Dopo averli letti tutti e averne pubblicata nel 2010 una selezione nel libro “Un diario tira l’altro” (Corraini Edizioni), i trentotto quaderni fitti della scrittura di mio padre, mi sono sempre rimasti accanto appoggiati sul tavolo del mio studio fino a quando ho cominciato a desiderare di costruire una casa che riuscisse contenerli tutti. Ho pensato ad un luogo dove potessero essere conservati, accolti e abbracciati. Quasi fosse una dimora per l’emotività di mio padre.
Nel progettare questo spazio ho tenuto conto di due cose. La prima è la descrizione, nel diario, di un sogno di mio padre nel quale parla di una casetta progettata su misura per lui da mio zio che come un vestito può portare con sé in ogni luogo. In risposta a questa sua immaginazione ho rappresentato una specie di scatola-valigia che con una maniglia possa essere trasportata dappertutto. La valigia è foderata al suo interno da un’opera-tessuto (2) che protegge i diari ed è avvolta all’esterno da una custodia (3) così come fa un vestito che copre e ripara un corpo nudo.
La seconda cosa che ho preso in considerazione sono le tre strutture che fondano il mio universo: il Sedimentario, la Diarioteca e Il Quadro infinito. Si tratta dei tre archiviatori che contengono tutta la materia pittorica che viene prodotta quotidianamente nello studio e che nell’insieme sintetizzano tutto il senso di ciò che faccio. 
Mi sono concentrata in particolare sul Quadro infinito vedendolo come una figura umana. Da lì mi sono mossa per ideare una rappresentazione del cuore, dell’essenza del papà, attraverso un contenitore di forma vagamente antropomorfa. Ho raddoppiato così il Quadro Infinito mettendo una accanto all’altra le due individualità, quasi come fossero due persone che si prendono per mano. Ho fatto entrare così, come parte strutturante, questo nuovo elemento nella mia cosmologia, accostando fisicamente la traccia del mio tempo esistenziale a quella di mio padre. Avere infilato la sua vita dritta dentro al mio mondo è come avere inserito il corpo del mio lavoro dentro ad una prospettiva storica, come ad indicare una temporalità lunga, molto più lunga di quella di un particolare arco vitale. Il tempo raccolto dentro al mio lavoro è solo una piccola porzione di un altro molto più ampio.

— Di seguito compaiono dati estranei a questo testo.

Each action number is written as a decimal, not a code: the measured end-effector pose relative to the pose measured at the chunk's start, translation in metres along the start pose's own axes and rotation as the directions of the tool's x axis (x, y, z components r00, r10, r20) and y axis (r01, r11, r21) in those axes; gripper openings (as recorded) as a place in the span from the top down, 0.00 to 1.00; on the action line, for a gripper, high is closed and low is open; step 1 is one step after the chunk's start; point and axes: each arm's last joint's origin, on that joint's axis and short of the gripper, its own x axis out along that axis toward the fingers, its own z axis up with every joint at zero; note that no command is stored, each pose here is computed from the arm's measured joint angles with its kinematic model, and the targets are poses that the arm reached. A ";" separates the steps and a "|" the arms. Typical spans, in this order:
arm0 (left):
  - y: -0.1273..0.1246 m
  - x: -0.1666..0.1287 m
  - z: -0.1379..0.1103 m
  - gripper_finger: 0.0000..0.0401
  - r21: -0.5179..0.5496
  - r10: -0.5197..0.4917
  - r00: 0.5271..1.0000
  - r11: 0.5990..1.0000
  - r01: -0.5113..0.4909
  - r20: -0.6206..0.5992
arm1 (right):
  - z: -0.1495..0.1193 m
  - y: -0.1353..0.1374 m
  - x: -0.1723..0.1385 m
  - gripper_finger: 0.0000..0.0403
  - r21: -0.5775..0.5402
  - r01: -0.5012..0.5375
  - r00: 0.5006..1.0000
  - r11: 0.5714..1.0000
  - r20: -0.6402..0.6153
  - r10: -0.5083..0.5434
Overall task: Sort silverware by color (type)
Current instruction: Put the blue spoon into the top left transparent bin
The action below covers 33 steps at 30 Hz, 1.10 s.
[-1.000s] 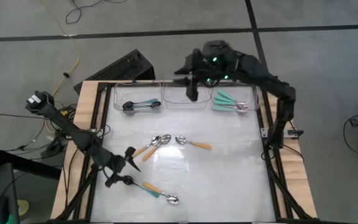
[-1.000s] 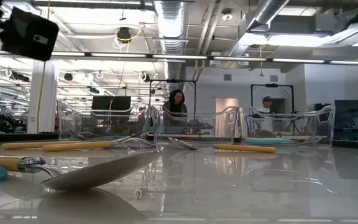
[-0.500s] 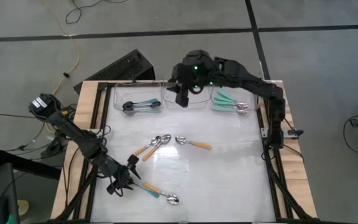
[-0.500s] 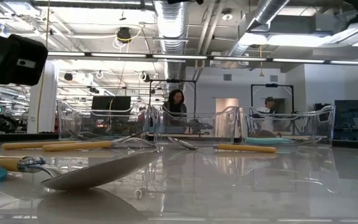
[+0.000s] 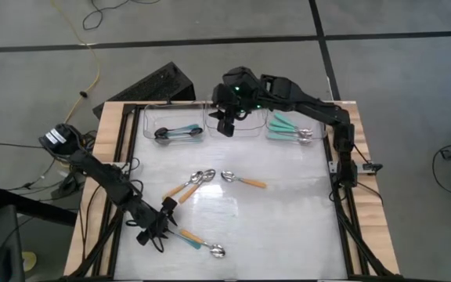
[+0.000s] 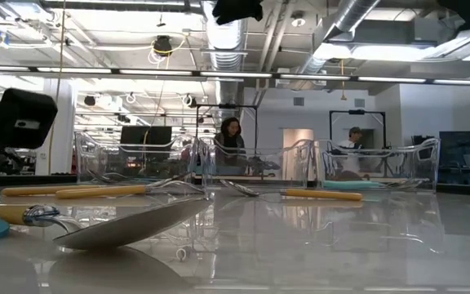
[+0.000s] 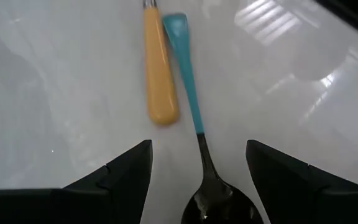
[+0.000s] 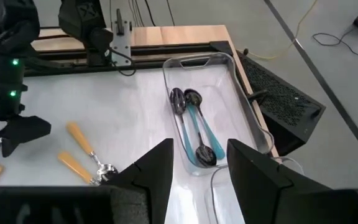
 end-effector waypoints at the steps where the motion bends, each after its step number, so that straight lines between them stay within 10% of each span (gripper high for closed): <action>1: 0.000 0.001 -0.001 0.39 0.001 0.001 1.000 1.000 -0.001 -0.006 | 0.000 0.000 0.000 0.56 0.000 0.000 1.000 1.000 0.001 0.000; 10: 0.002 0.010 -0.006 0.47 -0.016 0.017 0.999 1.000 -0.018 -0.047 | 0.000 0.000 0.000 0.56 0.000 -0.001 1.000 1.000 0.002 0.001; 22: 0.003 0.012 -0.006 0.98 -0.118 0.020 0.998 0.993 -0.026 -0.051 | 0.000 0.001 0.000 0.56 -0.002 -0.006 1.000 1.000 0.002 0.006; 33: 0.002 0.011 0.001 1.00 -0.149 -0.004 1.000 0.989 0.006 0.019 | 0.000 0.002 0.000 0.56 -0.002 -0.007 1.000 1.000 0.000 0.007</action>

C’è un prima e c’è un dopo. Non sono l’unica, prima di me c’è stato qualcun altro, anzi, prima, accanto e dopo la mia esistenza ce ne sono decine, centinaia, migliaia, milioni, miliardi… di altre, ognuna con la propria originalità per la quale noi, altri esseri umani, abbiamo il compito di preservarne la irripetibile singolarità.
 
 
 
(1) L'opera è stata realizzata per la mostra del progetto "Diari tra Diari" che ho curato per la Spinola Banna Arte Contemporanea e Gambe, Torino con il supporto della Fondazione San Paolo
(2) Il tessuto realizzato dall’Azienda Bonotto di Bassano del Grappa è la rimanenza del progetto che ho fatto per la caffetteria di Mario Botta alla Fondazione Querini Stampalia di Venezia.
(3) L’immagine stampata su un tessuto di cotone (uguale a quello che utilizzo per dipingere i miei quadri ad olio) è la riproduzione ingigantita del carotaggio dell’analisi diagnostica fatta al microscopio del Quadro Infinito eseguito dalla CSG Palladio nel 2014. Nella funzione di copertura di Una casa per i diari di mio padre la vedo come fosse un’intimità che ne avvolge un’altra.